___ Data extract ___
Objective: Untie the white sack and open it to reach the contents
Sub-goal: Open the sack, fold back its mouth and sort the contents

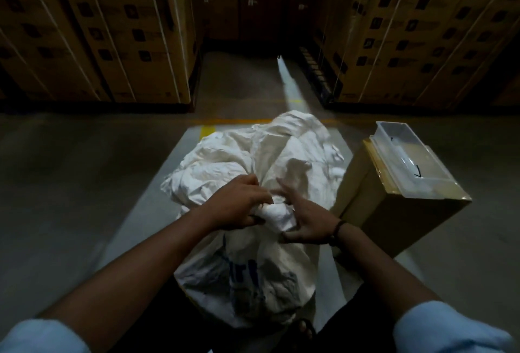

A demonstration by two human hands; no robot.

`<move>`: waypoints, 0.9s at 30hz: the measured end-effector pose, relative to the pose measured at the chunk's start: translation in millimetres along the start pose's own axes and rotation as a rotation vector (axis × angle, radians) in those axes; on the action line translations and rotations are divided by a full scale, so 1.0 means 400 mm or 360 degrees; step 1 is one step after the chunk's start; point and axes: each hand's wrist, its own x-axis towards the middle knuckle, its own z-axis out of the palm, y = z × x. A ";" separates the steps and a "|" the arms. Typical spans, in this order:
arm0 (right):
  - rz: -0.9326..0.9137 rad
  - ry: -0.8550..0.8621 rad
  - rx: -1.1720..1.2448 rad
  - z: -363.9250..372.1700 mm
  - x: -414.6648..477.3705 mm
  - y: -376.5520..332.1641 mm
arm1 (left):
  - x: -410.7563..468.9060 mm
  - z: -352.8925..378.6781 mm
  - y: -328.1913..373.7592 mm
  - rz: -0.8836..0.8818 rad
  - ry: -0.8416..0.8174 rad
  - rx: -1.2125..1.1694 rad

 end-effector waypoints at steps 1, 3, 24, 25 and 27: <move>0.0018 -0.0128 -0.0028 -0.006 -0.003 0.001 | -0.011 0.008 -0.005 0.0097 -0.0002 -0.0010; 0.0042 -0.0270 -0.0258 -0.014 -0.007 -0.004 | -0.025 0.020 -0.010 0.0221 0.0008 0.0036; 0.0196 0.0092 0.0324 0.004 0.021 -0.042 | -0.035 0.061 0.073 -0.0465 -0.0080 0.0412; 0.0272 0.0000 0.0300 -0.006 0.025 -0.041 | -0.037 0.065 0.078 -0.0498 -0.0127 0.0340; 0.0311 -0.0258 0.0040 -0.013 0.032 -0.048 | -0.034 0.066 0.078 -0.0558 -0.0346 0.0125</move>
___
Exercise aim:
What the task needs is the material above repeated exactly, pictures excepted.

Response to the task:
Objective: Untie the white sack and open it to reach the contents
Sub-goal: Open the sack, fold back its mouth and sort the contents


A demonstration by two human hands; no robot.

`<move>`: waypoints, 0.9s at 30hz: the measured end-effector pose, relative to the pose measured at the chunk's start: translation in millimetres along the start pose's own axes and rotation as a rotation vector (axis × angle, radians) in those axes; on the action line translations and rotations are divided by a full scale, so 1.0 means 400 mm or 360 degrees; step 1 is one step after the chunk's start; point and axes: each hand's wrist, its own x-axis towards the middle knuckle, its own z-axis out of the palm, y = z × x. A ";" separates the steps and a "|" the arms. Typical spans, in this order:
arm0 (right):
  - rz: -0.9326..0.9137 rad
  - ry: -0.8550..0.8621 rad
  - rx: -1.1720..1.2448 rad
  - z: -363.9250..372.1700 mm
  - x: -414.6648..477.3705 mm
  - y: -376.5520..332.1641 mm
arm1 (left):
  - x: -410.7563..468.9060 mm
  - z: -352.8925..378.6781 mm
  - y: -328.1913..373.7592 mm
  - rz: -0.8836..0.8818 rad
  - ry: -0.8416..0.8174 rad
  - rx: -1.2125..1.1694 rad

 end-effector waypoints at steps 1, 3, 24, 25 and 27: <move>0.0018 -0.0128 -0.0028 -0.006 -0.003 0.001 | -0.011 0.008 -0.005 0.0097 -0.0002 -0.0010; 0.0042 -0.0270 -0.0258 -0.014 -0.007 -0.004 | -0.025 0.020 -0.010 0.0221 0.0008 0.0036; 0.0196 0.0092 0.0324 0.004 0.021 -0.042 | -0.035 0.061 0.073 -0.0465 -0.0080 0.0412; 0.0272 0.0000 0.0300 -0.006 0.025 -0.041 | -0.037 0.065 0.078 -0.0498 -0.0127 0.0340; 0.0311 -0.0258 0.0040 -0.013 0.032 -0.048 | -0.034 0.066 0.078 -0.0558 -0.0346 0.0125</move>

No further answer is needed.